**AIM OF THE TASK:** Transcribe the whole listing exactly, but do not carry over its pictures.
::: INFORMATION SHOWN :::
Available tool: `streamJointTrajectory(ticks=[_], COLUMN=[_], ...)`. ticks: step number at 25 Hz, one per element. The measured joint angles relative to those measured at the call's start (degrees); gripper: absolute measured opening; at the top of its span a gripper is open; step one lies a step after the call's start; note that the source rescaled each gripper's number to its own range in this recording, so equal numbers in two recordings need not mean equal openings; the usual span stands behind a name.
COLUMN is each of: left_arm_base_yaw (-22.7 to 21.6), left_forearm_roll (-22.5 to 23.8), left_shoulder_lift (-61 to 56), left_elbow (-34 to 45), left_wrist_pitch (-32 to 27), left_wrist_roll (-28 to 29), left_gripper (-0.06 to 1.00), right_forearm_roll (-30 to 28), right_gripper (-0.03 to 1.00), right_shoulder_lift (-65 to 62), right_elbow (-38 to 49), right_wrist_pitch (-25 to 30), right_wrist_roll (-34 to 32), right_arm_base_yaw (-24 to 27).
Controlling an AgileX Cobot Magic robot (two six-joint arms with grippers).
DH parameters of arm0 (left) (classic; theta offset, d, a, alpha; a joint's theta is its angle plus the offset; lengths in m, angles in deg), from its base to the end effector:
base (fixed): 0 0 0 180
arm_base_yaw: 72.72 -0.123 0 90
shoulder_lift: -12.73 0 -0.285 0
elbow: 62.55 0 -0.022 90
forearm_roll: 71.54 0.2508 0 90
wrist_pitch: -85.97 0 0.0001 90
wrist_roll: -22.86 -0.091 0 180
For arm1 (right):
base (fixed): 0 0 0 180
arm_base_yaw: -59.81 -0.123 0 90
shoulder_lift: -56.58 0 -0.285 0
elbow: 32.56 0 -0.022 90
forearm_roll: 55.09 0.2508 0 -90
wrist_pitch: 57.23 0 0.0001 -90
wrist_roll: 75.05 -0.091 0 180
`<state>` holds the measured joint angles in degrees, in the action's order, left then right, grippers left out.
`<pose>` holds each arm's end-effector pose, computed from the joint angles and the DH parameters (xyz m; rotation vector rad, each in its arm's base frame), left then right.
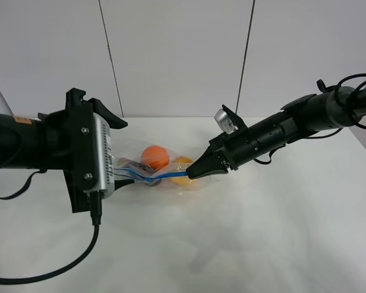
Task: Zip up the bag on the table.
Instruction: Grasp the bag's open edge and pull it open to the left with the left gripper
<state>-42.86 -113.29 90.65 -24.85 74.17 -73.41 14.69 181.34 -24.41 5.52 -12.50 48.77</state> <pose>0.2108 -0.1354 0.2620 1.5211 1.5449 0.1048 0.3511 0.1459 0.1537 -0.6595 2.5016 1.3876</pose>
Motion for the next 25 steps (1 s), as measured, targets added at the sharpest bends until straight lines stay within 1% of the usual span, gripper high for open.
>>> streamJointTrajectory(ticks=[3, 7, 9, 13, 19, 23, 25], left_arm_base_yaw=[2.48, 5.04, 5.48, 5.6, 5.6, 5.6, 5.6], left_forearm_roll=[-0.87, -1.19, -1.26, -1.35, -1.35, -1.47, -1.59], left_shoulder_lift=[1.74, 7.93, 11.44, 16.9, 21.05, 21.64, 21.71], left_elbow=[2.19, 2.63, 2.63, 2.56, -0.73, -2.06, -2.06], left_wrist_pitch=[3.83, 8.26, 11.04, 14.82, 15.9, 15.14, 13.65], left_wrist_roll=[-0.05, -0.05, -0.05, -0.05, -0.05, -0.05, -0.05], left_gripper=[0.98, 0.96, 0.94, 0.91, 0.85, 0.84, 0.8], right_forearm_roll=[0.0, 0.0, 0.0, 0.0, 0.0, 0.0, 0.0], right_gripper=[0.0, 0.0, 0.0, 0.0, 0.0, 0.0, 0.0], right_shoulder_lift=[0.0, 0.0, 0.0, 0.0, 0.0, 0.0, 0.0], right_elbow=[0.0, 0.0, 0.0, 0.0, 0.0, 0.0, 0.0], right_wrist_pitch=[0.0, 0.0, 0.0, 0.0, 0.0, 0.0, 0.0], right_wrist_roll=[0.0, 0.0, -0.07, -0.26, -0.26, -0.26, -0.26], right_arm_base_yaw=[0.0, 0.0, 0.0, 0.0, 0.0, 0.0, 0.0])
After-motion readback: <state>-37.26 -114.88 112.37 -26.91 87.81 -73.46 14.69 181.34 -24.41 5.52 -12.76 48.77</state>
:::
**RESPONSE:**
Available tool: `streamJointTrajectory(ticks=[_], COLUMN=[_], ...)`. ticks: step number at 25 Hz, one per element. The measured joint angles relative to those measured at the call's start (degrees); gripper: absolute measured opening; at the top of its span a gripper is open; step one lies a step after the call's start; note that the source rescaled each gripper's number to its own range in this recording, so equal numbers in two recordings need not mean equal openings; the usual span stands behind a name.
COLUMN is each of: left_arm_base_yaw (-22.7 to 21.6), left_forearm_roll (-22.5 to 23.8), left_shoulder_lift (-61 to 56), left_elbow (-34 to 45), left_wrist_pitch (-32 to 27), left_wrist_roll (-28 to 29), left_gripper (-0.06 to 1.00), right_forearm_roll (-30 to 28), right_gripper (-0.03 to 1.00), right_shoulder_lift (-65 to 62), right_elbow (-38 to 49), right_wrist_pitch (-25 to 30), right_wrist_roll (-34 to 32), right_arm_base_yaw (-24 to 27).
Controlling an AgileX Cobot Magic robot (two six-joint arms with grippers).
DH parameters of arm0 (left) (classic; theta offset, d, a, alpha; a joint's theta is its angle plus the offset; lengths in m, angles in deg), from its base to the end effector:
base (fixed): 0 0 0 180
arm_base_yaw: 72.72 -0.123 0 90
shoulder_lift: -12.73 0 -0.285 0
elbow: 62.55 0 -0.022 90
forearm_roll: 71.54 0.2508 0 90
wrist_pitch: -85.97 0 0.0001 90
wrist_roll: -22.86 -0.091 0 180
For arm1 (right):
base (fixed): 0 0 0 180
arm_base_yaw: -59.81 -0.123 0 90
shoulder_lift: -56.58 0 -0.285 0
elbow: 32.56 0 -0.022 90
forearm_roll: 55.09 0.2508 0 -90
wrist_pitch: 57.23 0 0.0001 -90
wrist_roll: 75.05 -0.091 0 180
`<state>` holds the measured joint angles in degrees, in the action's order, left then right, grippers left out.
`<pose>` holds each arm's end-effector pose, computed from the joint angles and the DH parameters (xyz m; rotation vector rad, each in its arm's base frame), left then right.
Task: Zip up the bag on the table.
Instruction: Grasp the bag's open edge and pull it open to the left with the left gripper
<state>-42.86 -113.29 90.65 -24.85 74.17 -73.41 14.69 181.34 -24.41 5.52 -12.50 48.77</state> <pose>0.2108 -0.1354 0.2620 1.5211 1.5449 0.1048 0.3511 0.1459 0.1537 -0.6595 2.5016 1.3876</pose>
Motion for the next 25 steps (1 s), as measured, targets added at the sharpest bends until straight lines stay within 1% of the usual span, gripper high for open.
>>> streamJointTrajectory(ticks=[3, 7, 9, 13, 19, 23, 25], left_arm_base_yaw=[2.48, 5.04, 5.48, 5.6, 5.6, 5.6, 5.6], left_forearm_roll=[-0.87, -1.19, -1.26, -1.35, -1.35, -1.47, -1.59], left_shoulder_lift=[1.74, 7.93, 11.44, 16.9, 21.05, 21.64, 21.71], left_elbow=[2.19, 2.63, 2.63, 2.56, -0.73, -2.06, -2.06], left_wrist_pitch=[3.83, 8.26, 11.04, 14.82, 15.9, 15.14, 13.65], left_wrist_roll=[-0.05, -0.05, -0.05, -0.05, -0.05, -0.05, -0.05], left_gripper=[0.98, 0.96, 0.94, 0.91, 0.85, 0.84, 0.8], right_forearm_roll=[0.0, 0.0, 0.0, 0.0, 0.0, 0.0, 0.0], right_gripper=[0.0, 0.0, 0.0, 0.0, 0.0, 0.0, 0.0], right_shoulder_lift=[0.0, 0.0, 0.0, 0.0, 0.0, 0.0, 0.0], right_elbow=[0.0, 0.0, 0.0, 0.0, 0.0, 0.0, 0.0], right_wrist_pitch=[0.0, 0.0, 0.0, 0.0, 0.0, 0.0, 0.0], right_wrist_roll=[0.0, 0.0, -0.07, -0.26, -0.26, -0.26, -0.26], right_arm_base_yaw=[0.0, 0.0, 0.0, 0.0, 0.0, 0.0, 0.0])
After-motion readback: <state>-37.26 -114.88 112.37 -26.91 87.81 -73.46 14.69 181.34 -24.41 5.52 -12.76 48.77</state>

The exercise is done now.